• [What is being asked]
What is printed must match, line for line, the records from their first line through the line containing "Target: floor", with pictures left out.

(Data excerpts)
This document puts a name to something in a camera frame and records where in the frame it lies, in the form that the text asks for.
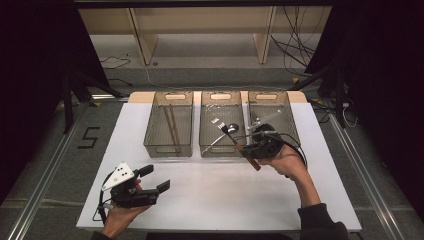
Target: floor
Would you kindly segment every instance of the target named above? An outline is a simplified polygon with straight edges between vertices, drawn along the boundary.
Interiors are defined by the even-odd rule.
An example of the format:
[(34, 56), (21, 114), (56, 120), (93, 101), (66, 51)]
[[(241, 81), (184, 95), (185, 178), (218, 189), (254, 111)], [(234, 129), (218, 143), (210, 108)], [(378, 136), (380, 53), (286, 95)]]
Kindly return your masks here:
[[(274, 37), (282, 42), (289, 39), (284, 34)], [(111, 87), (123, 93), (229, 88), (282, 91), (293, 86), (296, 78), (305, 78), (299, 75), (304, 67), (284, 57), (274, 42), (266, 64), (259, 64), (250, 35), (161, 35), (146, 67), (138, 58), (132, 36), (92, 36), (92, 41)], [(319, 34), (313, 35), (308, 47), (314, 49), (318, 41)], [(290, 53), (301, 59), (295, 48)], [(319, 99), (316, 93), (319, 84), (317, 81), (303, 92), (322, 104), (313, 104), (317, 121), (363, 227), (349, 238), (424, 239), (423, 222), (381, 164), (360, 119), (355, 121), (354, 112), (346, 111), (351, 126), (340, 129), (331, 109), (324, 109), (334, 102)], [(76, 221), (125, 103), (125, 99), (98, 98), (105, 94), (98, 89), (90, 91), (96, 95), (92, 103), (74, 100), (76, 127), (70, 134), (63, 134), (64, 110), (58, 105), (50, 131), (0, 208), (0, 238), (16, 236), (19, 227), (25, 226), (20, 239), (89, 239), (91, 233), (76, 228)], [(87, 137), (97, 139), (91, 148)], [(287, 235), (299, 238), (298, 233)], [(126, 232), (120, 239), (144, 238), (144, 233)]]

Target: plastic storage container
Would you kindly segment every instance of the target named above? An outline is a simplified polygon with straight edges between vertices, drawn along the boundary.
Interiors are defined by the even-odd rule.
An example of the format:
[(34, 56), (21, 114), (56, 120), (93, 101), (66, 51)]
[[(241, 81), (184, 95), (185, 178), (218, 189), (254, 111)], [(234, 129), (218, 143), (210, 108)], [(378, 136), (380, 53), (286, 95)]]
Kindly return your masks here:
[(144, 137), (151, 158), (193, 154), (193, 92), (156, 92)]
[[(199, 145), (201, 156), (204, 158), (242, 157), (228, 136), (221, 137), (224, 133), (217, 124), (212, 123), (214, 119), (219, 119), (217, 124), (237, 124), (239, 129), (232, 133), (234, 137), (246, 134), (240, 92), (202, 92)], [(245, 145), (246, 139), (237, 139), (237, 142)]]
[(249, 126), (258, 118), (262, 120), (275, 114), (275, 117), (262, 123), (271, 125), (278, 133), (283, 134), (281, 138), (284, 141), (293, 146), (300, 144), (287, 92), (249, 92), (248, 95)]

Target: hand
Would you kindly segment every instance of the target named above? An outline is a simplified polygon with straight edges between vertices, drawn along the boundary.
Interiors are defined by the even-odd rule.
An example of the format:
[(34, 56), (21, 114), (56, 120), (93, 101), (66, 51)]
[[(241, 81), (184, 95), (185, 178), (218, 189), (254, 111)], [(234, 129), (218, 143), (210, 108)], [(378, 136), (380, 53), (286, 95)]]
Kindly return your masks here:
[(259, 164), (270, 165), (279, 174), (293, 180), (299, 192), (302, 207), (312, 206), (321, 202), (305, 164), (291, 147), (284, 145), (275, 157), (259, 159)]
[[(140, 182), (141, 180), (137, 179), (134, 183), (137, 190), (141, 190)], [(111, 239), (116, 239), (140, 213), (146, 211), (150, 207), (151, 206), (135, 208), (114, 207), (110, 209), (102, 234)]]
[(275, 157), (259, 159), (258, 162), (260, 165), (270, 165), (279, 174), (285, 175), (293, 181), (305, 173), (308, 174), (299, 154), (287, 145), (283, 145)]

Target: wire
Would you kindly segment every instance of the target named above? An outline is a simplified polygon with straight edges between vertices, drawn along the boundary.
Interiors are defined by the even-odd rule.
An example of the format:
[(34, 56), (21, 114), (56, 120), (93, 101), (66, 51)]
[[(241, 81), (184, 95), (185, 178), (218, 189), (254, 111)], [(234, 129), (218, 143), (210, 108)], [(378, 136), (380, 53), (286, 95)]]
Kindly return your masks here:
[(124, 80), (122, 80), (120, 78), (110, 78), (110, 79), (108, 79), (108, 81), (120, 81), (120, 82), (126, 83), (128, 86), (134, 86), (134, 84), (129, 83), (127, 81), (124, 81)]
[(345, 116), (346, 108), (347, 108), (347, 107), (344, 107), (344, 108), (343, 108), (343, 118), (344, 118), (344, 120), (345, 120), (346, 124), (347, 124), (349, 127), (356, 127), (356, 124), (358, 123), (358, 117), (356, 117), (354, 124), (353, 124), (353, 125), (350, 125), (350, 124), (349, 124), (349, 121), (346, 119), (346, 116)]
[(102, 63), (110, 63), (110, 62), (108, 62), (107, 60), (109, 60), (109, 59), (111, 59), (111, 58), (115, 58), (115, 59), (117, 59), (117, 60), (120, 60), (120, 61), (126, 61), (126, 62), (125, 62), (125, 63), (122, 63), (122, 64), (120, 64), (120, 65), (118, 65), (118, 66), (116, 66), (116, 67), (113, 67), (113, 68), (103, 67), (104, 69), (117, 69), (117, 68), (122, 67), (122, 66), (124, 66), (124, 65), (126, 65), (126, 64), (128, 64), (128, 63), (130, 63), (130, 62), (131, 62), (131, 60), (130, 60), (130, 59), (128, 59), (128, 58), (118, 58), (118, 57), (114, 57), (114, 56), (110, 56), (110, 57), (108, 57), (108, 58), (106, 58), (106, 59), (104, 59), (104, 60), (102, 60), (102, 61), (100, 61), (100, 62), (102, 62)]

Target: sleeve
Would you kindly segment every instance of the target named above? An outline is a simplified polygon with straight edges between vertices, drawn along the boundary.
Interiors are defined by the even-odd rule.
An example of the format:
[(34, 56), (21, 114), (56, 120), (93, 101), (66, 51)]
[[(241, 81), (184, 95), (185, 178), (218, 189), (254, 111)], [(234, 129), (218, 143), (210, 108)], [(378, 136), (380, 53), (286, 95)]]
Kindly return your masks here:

• [Your solution]
This document puts a name to something in a camera frame and records where in the frame it lies, in the form that the text asks for.
Target: floor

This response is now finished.